PROBLEM -
Each line in the data holding "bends" should be listed.

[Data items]

====

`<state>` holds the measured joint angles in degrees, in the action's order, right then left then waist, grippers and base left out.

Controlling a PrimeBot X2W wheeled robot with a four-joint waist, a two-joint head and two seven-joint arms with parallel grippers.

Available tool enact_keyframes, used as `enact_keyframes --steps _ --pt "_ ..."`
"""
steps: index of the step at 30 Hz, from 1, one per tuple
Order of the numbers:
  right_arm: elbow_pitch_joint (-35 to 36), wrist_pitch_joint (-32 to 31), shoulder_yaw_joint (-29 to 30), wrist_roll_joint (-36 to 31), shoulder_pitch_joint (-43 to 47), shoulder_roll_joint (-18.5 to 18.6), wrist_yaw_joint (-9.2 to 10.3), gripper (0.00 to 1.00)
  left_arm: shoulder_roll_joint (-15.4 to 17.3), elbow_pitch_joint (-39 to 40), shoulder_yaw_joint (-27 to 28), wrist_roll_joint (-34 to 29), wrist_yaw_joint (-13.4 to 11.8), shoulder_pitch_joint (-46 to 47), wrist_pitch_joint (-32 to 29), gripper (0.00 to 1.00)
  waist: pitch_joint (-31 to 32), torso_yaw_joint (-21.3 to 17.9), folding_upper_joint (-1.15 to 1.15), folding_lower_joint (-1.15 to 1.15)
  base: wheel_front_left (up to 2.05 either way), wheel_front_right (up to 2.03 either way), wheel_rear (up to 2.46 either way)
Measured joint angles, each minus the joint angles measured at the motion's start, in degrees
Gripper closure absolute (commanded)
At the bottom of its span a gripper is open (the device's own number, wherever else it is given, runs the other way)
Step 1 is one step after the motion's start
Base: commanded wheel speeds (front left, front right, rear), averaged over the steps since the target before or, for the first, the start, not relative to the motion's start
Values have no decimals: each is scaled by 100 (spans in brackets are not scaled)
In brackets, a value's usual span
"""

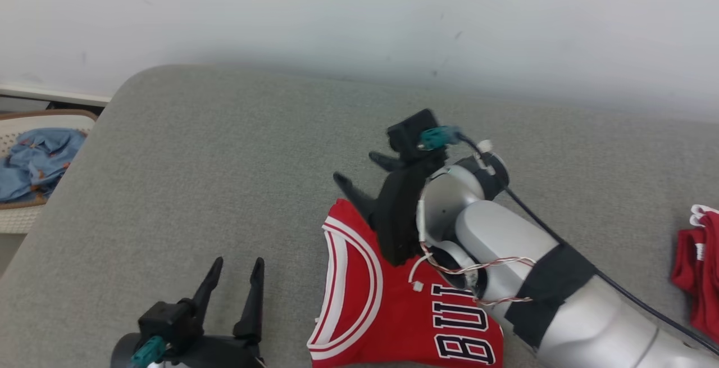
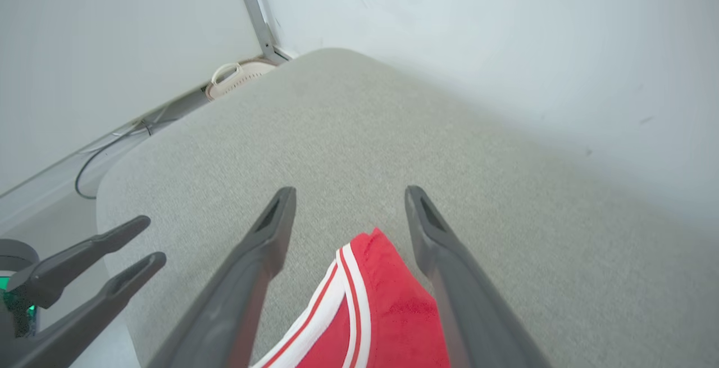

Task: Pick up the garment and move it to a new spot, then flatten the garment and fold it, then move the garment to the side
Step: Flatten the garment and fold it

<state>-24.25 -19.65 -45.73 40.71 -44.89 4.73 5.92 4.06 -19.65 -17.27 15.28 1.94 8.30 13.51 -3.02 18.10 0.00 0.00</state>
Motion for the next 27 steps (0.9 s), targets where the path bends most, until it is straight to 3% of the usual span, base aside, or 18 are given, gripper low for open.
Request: enact_keyframes --steps 7,15,20,27 --pt "579 1451 514 -390 698 631 74 0 248 304 194 -73 -151 -227 24 0 113 -273 0 0 0 0 0" --pt "1118 2808 1201 -762 1659 909 121 0 365 670 226 -211 -200 -297 67 0 224 -599 0 0 0 0 0" --pt "1082 3562 2393 -1124 2696 780 122 0 439 899 238 -275 -245 -416 73 0 284 -794 0 0 0 0 0" --pt "1206 3472 3615 -1467 3623 394 122 0 474 1131 255 -316 -294 -576 84 0 299 -1029 0 0 0 0 0"
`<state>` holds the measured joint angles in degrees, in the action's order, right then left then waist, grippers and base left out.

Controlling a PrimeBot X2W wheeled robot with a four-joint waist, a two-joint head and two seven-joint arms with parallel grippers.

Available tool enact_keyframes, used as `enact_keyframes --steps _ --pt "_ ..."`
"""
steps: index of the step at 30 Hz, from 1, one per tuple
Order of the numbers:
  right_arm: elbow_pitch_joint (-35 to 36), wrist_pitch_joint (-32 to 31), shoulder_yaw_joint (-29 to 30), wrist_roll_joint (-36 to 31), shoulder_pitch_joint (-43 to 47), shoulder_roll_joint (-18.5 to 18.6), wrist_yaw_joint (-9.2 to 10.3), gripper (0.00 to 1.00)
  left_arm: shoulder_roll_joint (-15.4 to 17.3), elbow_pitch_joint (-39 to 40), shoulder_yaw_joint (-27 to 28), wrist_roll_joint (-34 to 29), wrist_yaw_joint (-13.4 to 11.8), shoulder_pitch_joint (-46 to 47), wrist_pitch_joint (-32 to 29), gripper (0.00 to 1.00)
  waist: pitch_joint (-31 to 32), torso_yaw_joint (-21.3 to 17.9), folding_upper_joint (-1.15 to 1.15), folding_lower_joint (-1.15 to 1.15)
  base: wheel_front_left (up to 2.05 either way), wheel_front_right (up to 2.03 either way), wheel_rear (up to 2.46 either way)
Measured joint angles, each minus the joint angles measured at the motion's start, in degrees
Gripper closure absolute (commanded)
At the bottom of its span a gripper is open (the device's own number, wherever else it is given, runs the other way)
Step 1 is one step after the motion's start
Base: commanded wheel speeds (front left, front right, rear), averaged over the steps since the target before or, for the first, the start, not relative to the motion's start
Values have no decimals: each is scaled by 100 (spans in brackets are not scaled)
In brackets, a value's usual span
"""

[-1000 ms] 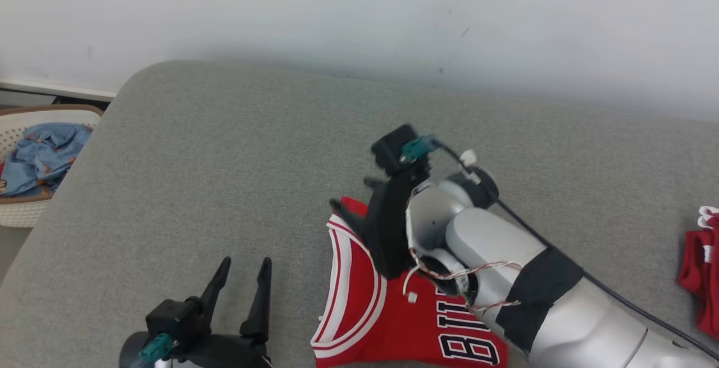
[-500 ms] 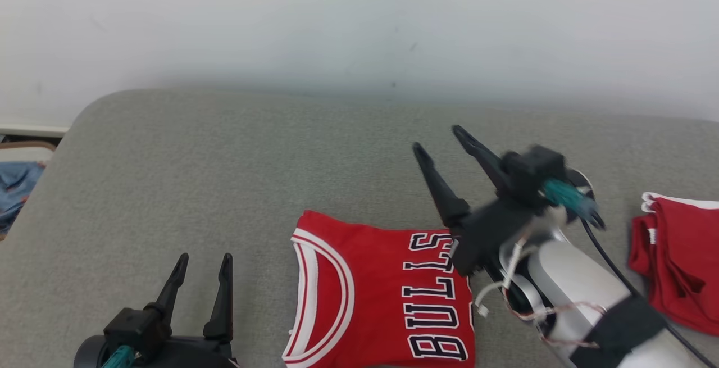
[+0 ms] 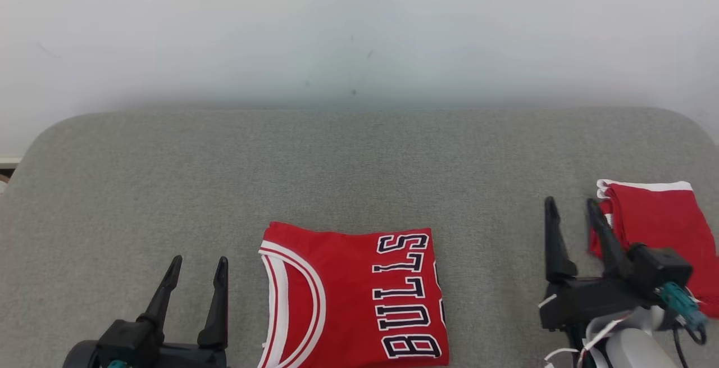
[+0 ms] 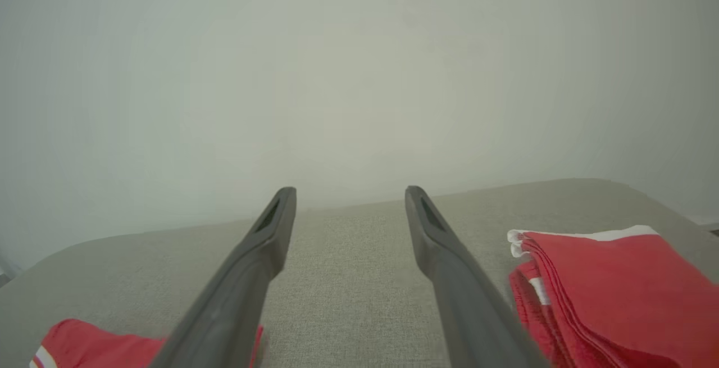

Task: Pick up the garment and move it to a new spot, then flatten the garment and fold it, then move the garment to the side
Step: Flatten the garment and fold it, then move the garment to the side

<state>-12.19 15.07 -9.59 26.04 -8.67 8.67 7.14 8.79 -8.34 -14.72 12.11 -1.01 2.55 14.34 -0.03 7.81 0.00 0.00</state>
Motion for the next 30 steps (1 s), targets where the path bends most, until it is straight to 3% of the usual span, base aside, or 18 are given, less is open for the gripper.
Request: enact_keyframes --steps 6,13,30 --pt "333 -18 501 -296 326 -188 0 0 41 167 59 -3 -55 -77 0 0 -15 -134 0 1 0 0 0" --pt "516 -43 271 -383 430 -213 1 0 14 315 138 -8 -176 -103 0 0 -85 -184 0 1 0 0 0" --pt "549 -90 260 -589 486 -197 -33 0 9 263 97 38 -144 -5 -180 0 -193 -133 0 1 0 0 0"
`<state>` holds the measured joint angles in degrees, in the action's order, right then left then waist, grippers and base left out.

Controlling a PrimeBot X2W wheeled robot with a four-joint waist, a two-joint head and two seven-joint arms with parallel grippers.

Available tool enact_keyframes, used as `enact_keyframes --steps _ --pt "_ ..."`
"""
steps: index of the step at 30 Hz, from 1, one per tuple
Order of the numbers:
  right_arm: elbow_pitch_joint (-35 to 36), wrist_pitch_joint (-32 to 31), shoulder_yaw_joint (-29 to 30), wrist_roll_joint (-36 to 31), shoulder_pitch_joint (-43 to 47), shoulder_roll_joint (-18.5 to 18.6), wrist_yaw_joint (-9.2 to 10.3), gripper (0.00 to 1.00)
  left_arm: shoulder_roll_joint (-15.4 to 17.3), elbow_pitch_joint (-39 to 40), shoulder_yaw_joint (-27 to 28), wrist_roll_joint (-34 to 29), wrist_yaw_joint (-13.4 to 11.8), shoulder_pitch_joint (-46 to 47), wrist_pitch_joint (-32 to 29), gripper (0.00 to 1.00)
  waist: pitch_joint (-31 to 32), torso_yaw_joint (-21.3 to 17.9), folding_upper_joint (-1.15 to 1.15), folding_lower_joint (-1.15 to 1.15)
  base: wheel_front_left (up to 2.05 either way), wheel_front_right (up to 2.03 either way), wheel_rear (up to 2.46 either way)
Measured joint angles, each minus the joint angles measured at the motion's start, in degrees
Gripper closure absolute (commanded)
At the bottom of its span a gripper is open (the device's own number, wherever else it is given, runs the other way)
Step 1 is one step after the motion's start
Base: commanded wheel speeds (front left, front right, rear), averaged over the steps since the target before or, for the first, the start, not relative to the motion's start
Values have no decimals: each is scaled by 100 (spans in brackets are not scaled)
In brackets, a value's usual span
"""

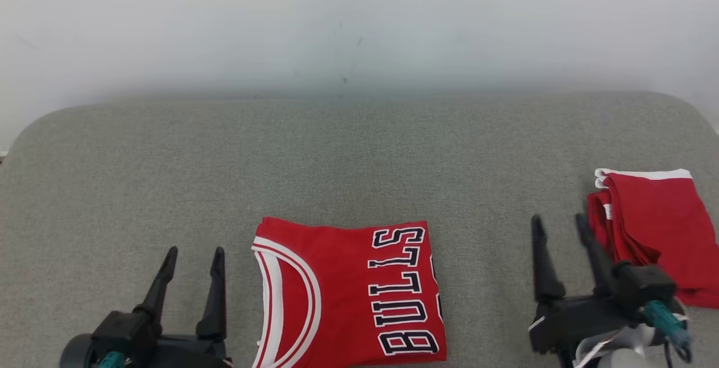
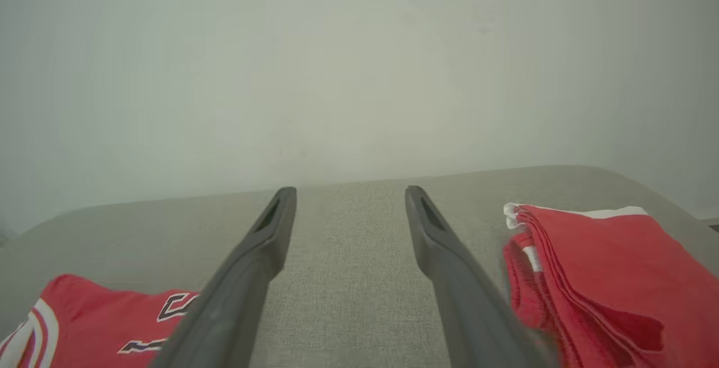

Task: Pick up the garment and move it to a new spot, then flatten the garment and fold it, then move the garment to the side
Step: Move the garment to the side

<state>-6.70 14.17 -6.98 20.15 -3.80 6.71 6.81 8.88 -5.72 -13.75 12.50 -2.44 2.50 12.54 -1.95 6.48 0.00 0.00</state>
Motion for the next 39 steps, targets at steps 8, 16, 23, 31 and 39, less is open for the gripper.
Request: enact_keyframes --steps 8,16,23,31,39 --pt "-509 -1241 -631 -57 -158 99 -180 0 -119 -65 -168 0 51 73 -78 0 -39 177 0 0 0 0 0" --pt "-935 -2516 -958 -164 -850 100 -178 0 -167 -165 -240 8 98 108 -119 0 -31 375 0 0 0 0 0" --pt "-1538 -3508 -1139 -98 -1163 -51 -176 0 -203 -203 -326 8 131 115 -142 0 -49 553 0 0 0 0 0" --pt "-1964 -4227 -1228 67 -1317 -214 -120 0 -207 -226 -346 8 149 166 -142 0 -145 739 0 0 0 0 0" --pt "-2084 -4555 -1215 232 -1546 -260 -76 0 -182 -214 -282 15 144 164 -141 0 -234 753 0 0 0 0 0"
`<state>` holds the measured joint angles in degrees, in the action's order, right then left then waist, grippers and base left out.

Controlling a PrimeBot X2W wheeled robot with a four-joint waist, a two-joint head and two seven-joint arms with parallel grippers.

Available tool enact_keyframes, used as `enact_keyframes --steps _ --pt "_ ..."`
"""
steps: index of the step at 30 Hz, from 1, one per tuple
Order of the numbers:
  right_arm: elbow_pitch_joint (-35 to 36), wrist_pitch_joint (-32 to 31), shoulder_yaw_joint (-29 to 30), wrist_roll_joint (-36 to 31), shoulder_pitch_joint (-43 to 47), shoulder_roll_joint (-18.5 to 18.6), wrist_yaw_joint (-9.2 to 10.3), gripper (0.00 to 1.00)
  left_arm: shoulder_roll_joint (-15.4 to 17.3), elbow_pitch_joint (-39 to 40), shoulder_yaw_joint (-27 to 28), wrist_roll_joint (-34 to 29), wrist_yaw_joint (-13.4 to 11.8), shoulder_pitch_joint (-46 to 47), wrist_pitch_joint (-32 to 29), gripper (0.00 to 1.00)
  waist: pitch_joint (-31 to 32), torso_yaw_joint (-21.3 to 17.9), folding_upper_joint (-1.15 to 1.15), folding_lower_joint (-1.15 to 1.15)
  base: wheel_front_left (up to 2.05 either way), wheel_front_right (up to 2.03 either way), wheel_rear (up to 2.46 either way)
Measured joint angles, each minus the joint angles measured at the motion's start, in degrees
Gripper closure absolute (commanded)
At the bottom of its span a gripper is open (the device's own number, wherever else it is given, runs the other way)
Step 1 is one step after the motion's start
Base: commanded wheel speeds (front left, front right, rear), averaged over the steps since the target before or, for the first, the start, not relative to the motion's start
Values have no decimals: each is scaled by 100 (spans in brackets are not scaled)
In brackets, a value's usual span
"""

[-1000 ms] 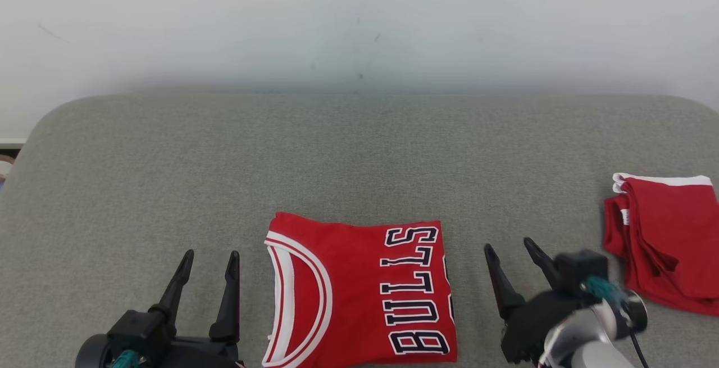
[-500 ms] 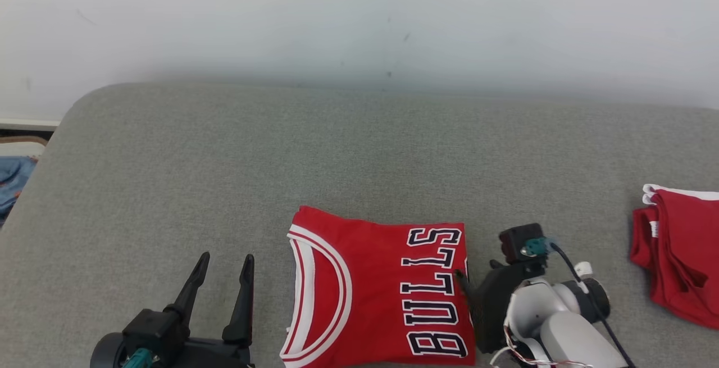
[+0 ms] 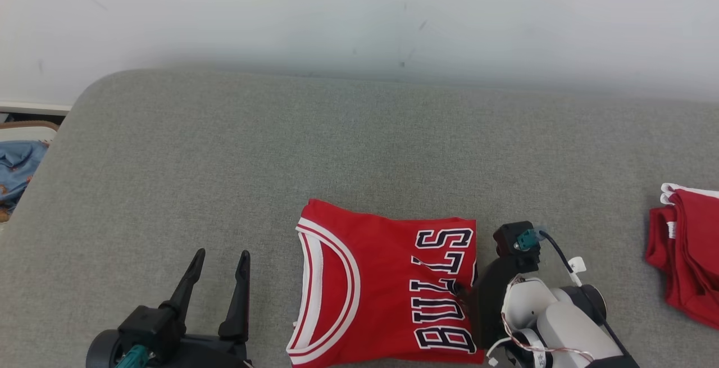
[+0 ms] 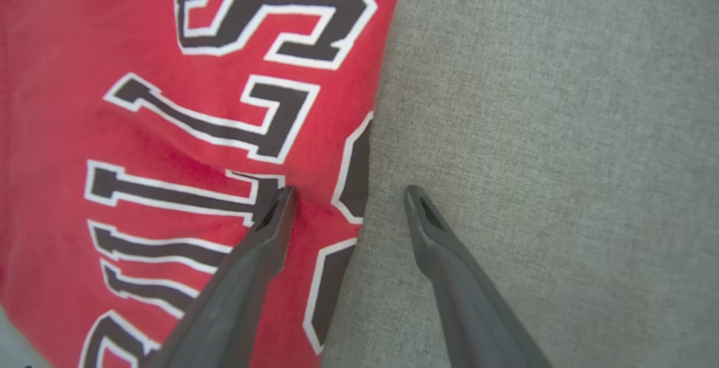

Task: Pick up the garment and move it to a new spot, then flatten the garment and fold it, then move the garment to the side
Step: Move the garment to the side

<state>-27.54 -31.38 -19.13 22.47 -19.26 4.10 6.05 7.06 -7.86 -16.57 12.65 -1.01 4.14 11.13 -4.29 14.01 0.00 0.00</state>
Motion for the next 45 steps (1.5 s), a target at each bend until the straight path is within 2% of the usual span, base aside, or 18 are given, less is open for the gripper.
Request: enact_keyframes --steps 2,3,4,6,10,12,20,24,33,45 --pt "-25 -42 2 34 -39 -4 1 0 -7 -5 -8 0 0 5 0 0 -13 -1 0 0 0 0 0" --pt "-40 -48 -4 49 -69 -5 1 3 -15 -9 -20 0 0 8 0 0 -21 -2 0 0 0 0 0" --pt "-45 -93 -8 58 -95 -9 1 25 -19 -10 -31 0 0 14 0 0 -27 -1 0 0 0 0 0" --pt "-60 -147 -9 73 -138 -12 7 58 -21 -10 -41 0 1 21 0 0 -39 2 0 0 0 0 0" --pt "-87 -229 -29 125 -183 -24 7 78 -26 -18 -55 0 2 26 0 0 -60 11 0 0 0 0 0" --pt "-91 -270 -51 131 -203 -27 7 100 -26 -21 -54 1 2 29 1 0 -70 14 0 0 0 0 0" --pt "85 -391 27 222 -251 -13 7 100 -30 -40 -48 20 2 83 5 0 -104 2 0 0 0 0 0" --pt "394 -394 108 220 -421 137 5 100 -21 -35 11 48 -8 81 30 0 -119 -46 0 0 0 0 0" --pt "951 -646 499 94 -589 1037 9 100 -47 -22 4 51 -24 79 49 0 -148 -189 0 0 0 0 0" --pt "2013 -1059 994 58 -581 1747 52 100 -59 -8 -57 52 2 82 57 0 -250 -392 0 0 0 0 0"
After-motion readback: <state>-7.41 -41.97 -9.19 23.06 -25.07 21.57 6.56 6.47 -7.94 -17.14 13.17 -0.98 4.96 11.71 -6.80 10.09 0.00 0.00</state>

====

TASK ANSWER -
Motion for the next 27 steps (0.9 s), targets where the path bends most, until it is straight to 3% of the usual span, base aside, or 18 are given, gripper low for open.
Motion for the next 30 steps (1 s), targets where the path bends most, until it is straight to 3% of the usual span, base aside, or 18 are given, less is open for the gripper.

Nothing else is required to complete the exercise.